You can use the usersync block to configure the details of the synchronization of users and groups between Ranger and your LDAP system. It runs on a separate pod when deployed.

Select usersync properties#
Property name Default Description
enabled true Enable or disable user synchronization feature
name ranger-usersync Name of the pod
env   a map of Ranger config variables related to the user synchronization
env / RANGER__SYNC_LDAP_URL ldap://ranger-ldap:389 URL to the LDAP server
env / RANGER__SYNC_LDAP_BIND_DN cn=admin,dc=ldap,dc=example,dc=org Bind DN for the LDAP connection
env / RANGER__SYNC_LDAP_BIND_PASSWORD cieX7moong3u password for the bind operation
env / RANGER__SYNC_LDAP_SEARCH_BASE dc=ldap,dc=example,dc=org search base in the LDAP directory
env / RANGER__SYNC_LDAP_USER_SEARCH_BASE ou=users,dc=ldap,dc=example,dc=org user information search base in the LDAP directory
env / RANGER__SYNC_LDAP_USER_OBJECT_CLASS person object class for users
env / RANGER__SYNC_GROUP_SEARCH_ENABLED true Enable or disable group search
env / RANGER__SYNC_GROUP_USER_MAP_SYNC_ENABLED true Enable or disable synchronization of group-user mapping
env / RANGER__SYNC_GROUP_SEARCH_BASE ou=groups,dc=ldap,dc=example,dc=org Group information search base in the LDAP directory
env / RANGER__SYNC_GROUP_OBJECT_CLASS groupOfNames Object class for groups

Ranger PostgreSQL database backend#

You can use a PostgreSQL database within the cluster, created by the chart, as backend for the policy storage of Ranger in the database block for testing.

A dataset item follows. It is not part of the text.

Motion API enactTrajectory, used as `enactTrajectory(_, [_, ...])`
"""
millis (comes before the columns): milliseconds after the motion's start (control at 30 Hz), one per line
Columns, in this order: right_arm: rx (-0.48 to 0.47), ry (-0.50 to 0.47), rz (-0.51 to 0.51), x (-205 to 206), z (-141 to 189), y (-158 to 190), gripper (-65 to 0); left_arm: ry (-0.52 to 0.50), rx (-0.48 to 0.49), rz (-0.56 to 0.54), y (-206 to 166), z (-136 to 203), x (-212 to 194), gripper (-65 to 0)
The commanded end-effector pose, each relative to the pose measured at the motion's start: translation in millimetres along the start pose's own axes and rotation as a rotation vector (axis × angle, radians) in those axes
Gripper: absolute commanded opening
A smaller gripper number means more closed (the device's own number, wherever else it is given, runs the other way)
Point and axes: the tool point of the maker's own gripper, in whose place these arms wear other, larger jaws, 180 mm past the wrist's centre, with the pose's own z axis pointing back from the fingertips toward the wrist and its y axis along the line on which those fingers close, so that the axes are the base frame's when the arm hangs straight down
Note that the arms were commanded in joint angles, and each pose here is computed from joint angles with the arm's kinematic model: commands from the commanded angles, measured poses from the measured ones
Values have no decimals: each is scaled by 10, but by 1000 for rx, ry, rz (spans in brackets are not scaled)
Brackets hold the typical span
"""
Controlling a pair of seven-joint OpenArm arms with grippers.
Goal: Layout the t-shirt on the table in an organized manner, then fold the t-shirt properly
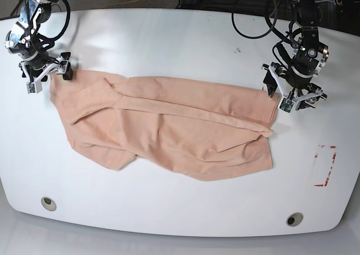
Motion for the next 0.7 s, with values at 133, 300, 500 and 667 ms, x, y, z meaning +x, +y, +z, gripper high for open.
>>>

Alternatively, you can use an external PostgreSQL database for production usage. You have to manage this server and database yourself.

Select database properties#
Property name Default Description
type internal Use a database deployed in the cluster internal, or outside external
internal / databaseName ranger Name of the internal database
internal / databaseUser ranger User to connect to the internal database
internal / databasePassword RangerPass123 Password to connect to internal database
internal / databaseRootUser rangeradmin User to administrate the internal database for creating and updating tables and similar operations
internal / databaseRootPassword RangerAdminPass123 Password for the administrator to connect to the the internal database
external / port:   Port to access the external database
external / host:   Host of the external database
external / databaseName:    
external / databaseUser:   User to connect to the internal database
external / databasePassword:    
external / databaseRootUser:   User to administrate the external database by creating and updating tables and similar operations
external / databaseRootPassword:   Password for the administrator to connect to the external database

Service definition#

The service network and type definition allows you to configure ports, ingress and other network properties for the Ranger pod in the expose block.

You can set the type to clusterIp (default), nodePort, loadBalancer, or ingress and configure details like ports in the relevant blocks.